Dataset excerpts
------------------------------

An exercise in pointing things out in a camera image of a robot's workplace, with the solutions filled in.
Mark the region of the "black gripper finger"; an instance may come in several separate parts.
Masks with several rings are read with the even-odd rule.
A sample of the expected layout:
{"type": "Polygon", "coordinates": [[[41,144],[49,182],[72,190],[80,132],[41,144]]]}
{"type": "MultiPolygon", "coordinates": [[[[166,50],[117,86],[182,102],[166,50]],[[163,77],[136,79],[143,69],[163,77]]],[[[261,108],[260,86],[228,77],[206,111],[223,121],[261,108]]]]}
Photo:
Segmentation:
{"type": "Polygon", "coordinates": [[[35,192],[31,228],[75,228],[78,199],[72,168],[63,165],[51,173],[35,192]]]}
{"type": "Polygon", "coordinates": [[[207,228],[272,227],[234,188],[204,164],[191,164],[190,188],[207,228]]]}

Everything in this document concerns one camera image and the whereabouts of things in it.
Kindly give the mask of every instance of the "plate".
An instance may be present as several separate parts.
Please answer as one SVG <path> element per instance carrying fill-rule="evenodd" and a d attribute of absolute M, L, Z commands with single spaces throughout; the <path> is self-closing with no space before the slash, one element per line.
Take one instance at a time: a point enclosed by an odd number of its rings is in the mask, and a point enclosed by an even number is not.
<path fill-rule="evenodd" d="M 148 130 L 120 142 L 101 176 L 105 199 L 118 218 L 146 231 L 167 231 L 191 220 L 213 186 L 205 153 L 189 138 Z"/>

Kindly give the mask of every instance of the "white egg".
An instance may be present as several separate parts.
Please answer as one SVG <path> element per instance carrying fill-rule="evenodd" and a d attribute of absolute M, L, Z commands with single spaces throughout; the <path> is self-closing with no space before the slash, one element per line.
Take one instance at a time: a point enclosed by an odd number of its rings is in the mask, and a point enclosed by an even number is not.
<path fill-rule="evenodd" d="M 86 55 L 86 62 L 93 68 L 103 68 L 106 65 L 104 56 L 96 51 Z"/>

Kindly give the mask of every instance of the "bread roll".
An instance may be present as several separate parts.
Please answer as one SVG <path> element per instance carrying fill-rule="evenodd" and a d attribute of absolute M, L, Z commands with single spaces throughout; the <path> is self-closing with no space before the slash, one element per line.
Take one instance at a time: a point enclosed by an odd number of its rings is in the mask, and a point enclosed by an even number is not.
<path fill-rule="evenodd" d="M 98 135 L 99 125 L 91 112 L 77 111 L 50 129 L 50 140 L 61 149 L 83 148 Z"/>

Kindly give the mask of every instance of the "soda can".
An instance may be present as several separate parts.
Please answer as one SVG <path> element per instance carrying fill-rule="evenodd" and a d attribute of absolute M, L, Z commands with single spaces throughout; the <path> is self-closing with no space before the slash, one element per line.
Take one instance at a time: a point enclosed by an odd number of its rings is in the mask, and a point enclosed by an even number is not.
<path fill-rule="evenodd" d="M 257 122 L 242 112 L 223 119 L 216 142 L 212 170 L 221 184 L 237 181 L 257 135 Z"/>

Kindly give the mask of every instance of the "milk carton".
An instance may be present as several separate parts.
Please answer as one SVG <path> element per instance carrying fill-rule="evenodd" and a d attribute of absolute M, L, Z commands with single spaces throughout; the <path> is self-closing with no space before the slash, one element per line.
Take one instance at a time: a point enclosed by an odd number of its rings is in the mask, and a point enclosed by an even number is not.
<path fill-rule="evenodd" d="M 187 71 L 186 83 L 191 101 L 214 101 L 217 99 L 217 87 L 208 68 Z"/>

------------------------------

# TASK STATEMENT:
Filter by the word "image": copy every line of the data that holds it.

# ANSWER SPACE:
An exercise in pointing things out in a camera image of a robot's workplace, with the solutions filled in.
Everything in this document concerns one camera image and the whereabouts of things in it.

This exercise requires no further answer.